I find a tremendous amount of healing in trying to imagine at least one unbelievable thing every day. Every now and then the mind needs to go out and play.

2024-06-13    
Short vs Long on Birthdays

A birthday marks a yearly milestone. Long term objective that matters because a group of people created and enforced a behavior around acknowledging the milestone. A vanity metric. What if we thought about birthdays at the margin? Every single day we can take incremental action to make ourselves and our world better with the resources available. If we use our time and energy wisely, we can end our day believing we left the world slightly better than where we left it. Should we wake up the next morning, we get another chance to make that incremental improvement. We celebrate that opportunity — a marginal birthday. I would rather go from measuring that I survived 365 days to measuring how I used the 24 hours I had available to leave the world slightly better — a true KPI. I’m all for a marginal birthday.

2024-06-12    
Necessary chilling

Historically, I dread this time of year. I don’t particularly enjoy my birthday, and I don’t particularly enjoy receiving birthday greetings. I do appreciate that others might receive some utility from wishing and greeting me a happy birthday.

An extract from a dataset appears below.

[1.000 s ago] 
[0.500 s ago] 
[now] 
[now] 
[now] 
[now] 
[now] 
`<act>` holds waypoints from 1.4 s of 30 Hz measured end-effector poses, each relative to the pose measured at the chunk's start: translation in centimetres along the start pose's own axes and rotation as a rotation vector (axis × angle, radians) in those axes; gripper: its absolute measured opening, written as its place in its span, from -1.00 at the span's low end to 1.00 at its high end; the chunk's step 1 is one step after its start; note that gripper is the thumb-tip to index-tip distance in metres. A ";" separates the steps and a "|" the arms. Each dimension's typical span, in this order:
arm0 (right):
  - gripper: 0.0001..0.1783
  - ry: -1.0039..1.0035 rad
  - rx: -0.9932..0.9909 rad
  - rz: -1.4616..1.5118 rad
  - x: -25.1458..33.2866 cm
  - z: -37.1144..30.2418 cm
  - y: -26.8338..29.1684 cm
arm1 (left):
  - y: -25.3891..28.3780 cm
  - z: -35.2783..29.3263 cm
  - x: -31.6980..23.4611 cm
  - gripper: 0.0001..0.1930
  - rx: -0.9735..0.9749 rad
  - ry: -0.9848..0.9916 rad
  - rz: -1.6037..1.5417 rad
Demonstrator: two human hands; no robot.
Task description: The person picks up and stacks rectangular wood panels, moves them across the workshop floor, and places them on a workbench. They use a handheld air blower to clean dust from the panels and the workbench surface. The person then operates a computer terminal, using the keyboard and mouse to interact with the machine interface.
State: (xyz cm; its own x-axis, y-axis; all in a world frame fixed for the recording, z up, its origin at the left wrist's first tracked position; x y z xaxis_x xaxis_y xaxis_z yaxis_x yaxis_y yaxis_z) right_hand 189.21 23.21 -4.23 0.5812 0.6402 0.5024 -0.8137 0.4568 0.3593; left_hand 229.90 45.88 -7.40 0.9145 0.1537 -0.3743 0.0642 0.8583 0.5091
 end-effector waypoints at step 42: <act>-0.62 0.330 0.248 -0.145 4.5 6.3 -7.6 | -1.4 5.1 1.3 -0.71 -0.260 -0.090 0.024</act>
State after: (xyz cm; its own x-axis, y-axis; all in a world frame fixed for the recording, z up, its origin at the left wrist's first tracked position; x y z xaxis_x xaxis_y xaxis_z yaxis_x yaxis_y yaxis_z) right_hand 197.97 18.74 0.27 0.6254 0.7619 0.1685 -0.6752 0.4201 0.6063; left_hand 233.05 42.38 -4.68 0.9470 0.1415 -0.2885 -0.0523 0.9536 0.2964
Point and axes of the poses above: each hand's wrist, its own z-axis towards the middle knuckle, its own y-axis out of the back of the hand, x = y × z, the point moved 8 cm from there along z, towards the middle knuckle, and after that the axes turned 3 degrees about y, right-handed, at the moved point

Perhaps they believe their message is a bright spot in my day. I do appreciate that someone thought about me. Some people enjoy being thought about it. But for me, the value of acknowledging that I am not 365 calendar days older than I was before creates little to no value. I could say that about every day — every calendar day is 365 days from the same time last year. So what’s my problem? Nothing. This is a time of year for me when I need to necessarily chill. I need to retreat to myself for a bit — recover and restore my energy, spend more time in reflection, and not go out of my way to exert. Almost like re-birthing myself into my next 365 day cycle.

2024-06-11    
4 things learned at work recently.

Learn how to do financial reporting! It’s something I suck at (for now!), and it’s not the work I typically do. Every transaction matters! Every single one. Everything, in some way, becomes accounted for now or in the future. A useful idea at or outside of work.Ability to create and keep trust and deploy compassion are forms of undervalued human capital. That’s not an entirely new idea — so many people talk about “soft skills.” I don’t think there’s anything soft about trust — it’s hard work. What you see is not all there is.

2024-06-10    
How do we use our music?

Music, like most works of innovations, is iterative. One way to define culture is a set of norms and behaviors defined and enforced by a group. There are groups, of people, who have created music cultures — such as the multi-dimensional jazz. Jazz gets passed down from generation to generation through media and education. That’s one dimension — depth.Jazz also gets moved across the globe. The people of the world have made the form theirs. That’s another dimension — breadth. When our ideas and our work spread, those who receive value from our work will desire to make it their own. They will desire for our work to assimilate into or complement their culture. It’s easy to spread an idea. It’s better when those that interact with our work, make it their own. Inspiration from “5 Minutes That will Make You Love South African Jazz” via Tyler Cowen.

2024-06-09    
A thing that is silly

Getting upset over spilled milk.… and everything that is its equivalent.